Gesang mengusap rambutnya ke belakang dan menoleh ke arah Rania yang terus memandanginya. Gesang memang ganteng, ayolah jangan seperti baru pertama kali melihat cogan saja.
"Gue emang gantengnya kelewatan jadi lo biasa aja dong ngelihatinnya," celetuk Gesang dengan kekehan gelinya. Rania yang paham dengan maksud Gesang pun kontan memukul bahu Gesang membuat Gesang memekik pelan.
"Ge-er banget asli!" cibir Rania. "Om tolong nih anaknya bawa ke depan cermin biar ngaca!" katanya kepada Dito dengan sedikit kesal.
Dito terkekeh dan geleng-geleng kepala menanggapinya. Menurut Dito, Gesang dan Rania itu cocok. Tapi sayang, dengar-dengar putra kebanggaannya itu cintanya pada Rania bertepuk sebelah tangan. Seakan-akan hati mereka sulit dipersatukan.
"Nonton yuk, Ran? Mumpung di Mall, kapan lagi kan gue ajakin nonton?"
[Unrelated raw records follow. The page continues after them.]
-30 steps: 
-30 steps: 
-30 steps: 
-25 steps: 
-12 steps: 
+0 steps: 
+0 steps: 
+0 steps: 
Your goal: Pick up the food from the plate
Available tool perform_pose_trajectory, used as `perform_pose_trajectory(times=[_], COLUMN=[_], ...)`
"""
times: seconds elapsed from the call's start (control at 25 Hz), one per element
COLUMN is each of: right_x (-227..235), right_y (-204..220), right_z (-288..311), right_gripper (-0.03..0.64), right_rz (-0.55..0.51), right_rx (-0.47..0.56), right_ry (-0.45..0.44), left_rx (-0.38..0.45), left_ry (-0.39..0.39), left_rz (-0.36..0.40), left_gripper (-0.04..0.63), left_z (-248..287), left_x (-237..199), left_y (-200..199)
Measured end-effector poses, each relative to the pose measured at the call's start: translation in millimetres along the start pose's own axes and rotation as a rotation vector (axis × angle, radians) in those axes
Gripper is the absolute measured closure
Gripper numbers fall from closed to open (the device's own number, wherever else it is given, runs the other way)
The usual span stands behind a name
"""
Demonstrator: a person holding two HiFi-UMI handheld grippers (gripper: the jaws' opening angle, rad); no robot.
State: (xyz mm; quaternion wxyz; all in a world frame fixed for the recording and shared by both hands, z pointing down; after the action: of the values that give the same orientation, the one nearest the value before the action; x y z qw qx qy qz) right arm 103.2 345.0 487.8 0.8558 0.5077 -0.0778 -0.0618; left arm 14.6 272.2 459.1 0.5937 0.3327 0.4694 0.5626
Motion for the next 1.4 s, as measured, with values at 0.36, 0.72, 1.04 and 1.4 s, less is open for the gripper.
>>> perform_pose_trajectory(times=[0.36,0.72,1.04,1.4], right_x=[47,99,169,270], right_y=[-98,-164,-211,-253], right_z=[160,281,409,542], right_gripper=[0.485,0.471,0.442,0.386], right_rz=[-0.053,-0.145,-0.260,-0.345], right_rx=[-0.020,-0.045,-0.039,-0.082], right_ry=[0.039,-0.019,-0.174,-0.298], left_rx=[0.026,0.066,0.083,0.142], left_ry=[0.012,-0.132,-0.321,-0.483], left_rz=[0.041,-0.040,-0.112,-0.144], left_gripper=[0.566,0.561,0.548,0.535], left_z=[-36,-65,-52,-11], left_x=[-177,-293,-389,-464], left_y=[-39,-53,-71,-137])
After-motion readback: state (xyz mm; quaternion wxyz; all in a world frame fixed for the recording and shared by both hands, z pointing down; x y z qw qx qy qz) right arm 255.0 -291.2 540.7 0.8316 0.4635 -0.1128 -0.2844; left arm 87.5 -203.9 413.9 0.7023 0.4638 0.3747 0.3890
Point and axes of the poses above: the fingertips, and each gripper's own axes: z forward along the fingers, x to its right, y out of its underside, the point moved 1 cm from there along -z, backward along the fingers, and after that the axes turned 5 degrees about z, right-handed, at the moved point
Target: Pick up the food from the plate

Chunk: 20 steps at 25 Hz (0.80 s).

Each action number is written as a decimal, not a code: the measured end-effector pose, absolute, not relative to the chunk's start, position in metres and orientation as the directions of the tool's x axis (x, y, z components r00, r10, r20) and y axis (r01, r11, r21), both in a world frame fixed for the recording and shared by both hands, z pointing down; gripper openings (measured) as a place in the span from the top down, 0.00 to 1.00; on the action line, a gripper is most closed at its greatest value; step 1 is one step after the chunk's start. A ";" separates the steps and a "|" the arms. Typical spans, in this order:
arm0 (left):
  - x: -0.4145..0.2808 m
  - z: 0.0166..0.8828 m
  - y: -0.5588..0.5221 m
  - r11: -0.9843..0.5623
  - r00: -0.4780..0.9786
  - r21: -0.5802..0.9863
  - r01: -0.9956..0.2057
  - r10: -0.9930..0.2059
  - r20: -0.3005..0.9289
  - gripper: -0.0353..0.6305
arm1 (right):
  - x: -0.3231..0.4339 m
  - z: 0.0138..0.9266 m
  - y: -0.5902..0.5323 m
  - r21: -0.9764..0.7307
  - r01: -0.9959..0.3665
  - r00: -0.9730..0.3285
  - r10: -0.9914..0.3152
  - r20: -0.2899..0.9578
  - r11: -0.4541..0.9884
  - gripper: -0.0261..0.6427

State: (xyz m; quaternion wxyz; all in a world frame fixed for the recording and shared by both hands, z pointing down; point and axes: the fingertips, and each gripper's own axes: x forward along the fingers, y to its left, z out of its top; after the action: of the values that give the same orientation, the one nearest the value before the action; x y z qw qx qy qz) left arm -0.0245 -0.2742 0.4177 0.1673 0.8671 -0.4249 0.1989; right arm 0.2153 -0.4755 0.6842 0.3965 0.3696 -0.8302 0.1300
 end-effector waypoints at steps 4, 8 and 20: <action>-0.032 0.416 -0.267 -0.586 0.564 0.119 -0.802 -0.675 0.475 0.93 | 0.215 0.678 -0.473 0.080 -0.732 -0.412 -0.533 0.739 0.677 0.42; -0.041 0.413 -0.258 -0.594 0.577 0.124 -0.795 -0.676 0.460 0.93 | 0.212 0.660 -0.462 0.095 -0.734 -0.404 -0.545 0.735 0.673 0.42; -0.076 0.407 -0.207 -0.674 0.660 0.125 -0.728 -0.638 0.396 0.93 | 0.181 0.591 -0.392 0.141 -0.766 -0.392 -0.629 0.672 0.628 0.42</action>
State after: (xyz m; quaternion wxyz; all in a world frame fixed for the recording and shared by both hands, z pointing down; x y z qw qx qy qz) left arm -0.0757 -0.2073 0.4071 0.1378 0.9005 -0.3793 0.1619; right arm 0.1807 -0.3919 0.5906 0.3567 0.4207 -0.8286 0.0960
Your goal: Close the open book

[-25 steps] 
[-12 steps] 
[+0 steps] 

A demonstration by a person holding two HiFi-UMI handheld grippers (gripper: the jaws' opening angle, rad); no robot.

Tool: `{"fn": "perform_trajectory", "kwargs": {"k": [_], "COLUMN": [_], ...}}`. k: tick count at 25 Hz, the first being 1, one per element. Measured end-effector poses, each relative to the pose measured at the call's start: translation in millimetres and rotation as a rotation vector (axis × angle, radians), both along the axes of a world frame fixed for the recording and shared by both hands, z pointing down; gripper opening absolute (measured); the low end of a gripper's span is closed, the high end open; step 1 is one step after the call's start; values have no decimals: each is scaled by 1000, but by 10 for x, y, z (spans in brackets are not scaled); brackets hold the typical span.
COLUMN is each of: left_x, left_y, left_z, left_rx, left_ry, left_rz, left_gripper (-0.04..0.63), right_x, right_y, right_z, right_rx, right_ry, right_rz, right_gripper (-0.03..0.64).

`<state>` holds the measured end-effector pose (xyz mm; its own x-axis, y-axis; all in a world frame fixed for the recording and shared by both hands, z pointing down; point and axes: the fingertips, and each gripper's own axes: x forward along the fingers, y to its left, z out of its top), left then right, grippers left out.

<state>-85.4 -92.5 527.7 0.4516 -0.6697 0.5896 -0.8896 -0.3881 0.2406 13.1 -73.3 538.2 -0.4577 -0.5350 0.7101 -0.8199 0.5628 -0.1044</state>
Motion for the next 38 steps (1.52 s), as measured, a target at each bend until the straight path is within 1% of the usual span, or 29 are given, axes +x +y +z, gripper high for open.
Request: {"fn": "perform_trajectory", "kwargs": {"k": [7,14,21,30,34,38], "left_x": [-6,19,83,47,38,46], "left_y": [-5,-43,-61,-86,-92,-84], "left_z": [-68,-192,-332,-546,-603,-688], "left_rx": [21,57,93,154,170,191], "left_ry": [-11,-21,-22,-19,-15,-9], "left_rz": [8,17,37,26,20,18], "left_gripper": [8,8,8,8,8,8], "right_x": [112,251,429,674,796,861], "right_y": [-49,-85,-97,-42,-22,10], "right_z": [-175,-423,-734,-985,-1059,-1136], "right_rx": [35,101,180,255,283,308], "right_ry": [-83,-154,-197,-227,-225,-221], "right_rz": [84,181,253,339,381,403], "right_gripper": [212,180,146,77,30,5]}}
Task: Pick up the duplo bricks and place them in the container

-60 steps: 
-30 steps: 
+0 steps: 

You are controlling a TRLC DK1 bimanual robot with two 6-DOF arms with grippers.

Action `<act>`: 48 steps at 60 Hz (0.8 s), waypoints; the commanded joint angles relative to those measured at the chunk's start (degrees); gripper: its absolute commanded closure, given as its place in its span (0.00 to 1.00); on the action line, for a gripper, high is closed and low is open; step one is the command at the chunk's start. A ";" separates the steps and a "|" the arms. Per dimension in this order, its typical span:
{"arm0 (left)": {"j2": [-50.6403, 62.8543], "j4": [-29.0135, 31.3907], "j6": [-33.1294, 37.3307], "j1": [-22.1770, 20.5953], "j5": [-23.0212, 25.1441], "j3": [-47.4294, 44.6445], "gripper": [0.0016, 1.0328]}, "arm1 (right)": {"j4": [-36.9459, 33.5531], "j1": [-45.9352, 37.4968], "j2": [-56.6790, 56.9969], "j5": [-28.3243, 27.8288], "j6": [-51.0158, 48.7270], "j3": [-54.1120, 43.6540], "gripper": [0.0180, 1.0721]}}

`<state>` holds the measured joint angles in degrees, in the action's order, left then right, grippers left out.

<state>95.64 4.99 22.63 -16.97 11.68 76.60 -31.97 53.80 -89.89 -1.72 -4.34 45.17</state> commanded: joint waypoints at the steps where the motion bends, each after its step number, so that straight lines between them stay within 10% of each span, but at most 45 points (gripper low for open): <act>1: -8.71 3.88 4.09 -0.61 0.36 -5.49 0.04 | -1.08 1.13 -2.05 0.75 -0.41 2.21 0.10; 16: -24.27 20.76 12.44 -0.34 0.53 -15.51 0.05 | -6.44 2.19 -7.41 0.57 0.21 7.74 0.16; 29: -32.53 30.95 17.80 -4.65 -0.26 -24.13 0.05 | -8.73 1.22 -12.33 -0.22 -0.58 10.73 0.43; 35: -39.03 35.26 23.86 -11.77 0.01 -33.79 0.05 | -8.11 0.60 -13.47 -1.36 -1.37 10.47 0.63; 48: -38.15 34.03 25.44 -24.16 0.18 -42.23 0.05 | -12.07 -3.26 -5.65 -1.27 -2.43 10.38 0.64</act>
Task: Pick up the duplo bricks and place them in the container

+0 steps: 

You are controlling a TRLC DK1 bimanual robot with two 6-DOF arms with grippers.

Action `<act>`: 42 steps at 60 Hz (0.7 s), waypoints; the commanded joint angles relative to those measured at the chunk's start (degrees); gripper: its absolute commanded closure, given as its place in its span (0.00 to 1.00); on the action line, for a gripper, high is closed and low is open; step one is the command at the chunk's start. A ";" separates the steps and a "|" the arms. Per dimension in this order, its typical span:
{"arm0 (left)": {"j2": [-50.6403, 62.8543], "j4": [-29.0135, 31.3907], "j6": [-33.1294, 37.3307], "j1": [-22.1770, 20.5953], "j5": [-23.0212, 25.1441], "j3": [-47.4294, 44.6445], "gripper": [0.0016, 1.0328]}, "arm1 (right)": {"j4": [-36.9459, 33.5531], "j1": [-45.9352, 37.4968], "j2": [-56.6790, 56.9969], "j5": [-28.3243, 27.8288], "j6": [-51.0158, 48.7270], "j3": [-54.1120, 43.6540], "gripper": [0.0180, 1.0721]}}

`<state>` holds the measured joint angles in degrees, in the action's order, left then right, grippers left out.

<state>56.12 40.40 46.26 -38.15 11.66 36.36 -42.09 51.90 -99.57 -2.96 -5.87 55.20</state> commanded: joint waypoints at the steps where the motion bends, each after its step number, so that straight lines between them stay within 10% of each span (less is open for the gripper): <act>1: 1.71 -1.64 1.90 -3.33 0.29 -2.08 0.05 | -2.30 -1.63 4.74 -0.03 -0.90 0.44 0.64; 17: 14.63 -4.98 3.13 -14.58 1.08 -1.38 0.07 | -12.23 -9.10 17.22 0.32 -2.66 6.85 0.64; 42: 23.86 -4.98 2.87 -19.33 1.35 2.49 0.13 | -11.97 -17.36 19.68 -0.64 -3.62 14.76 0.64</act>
Rania menggeser tubuhnya dan menatap Gesang ngeri.
"Nggak ah, nonton sendiri aja sana! Mending gue di sini lah sama Papa lo!" balas Rania ngegas.
"Ye, mauan lo sama Om-om!" Gesang mencibir.
"Asli lo dosa! Bokap sendiri juga," tegur Rania melempari Gesang dengan tisu yang sudah ia gulung-gulung.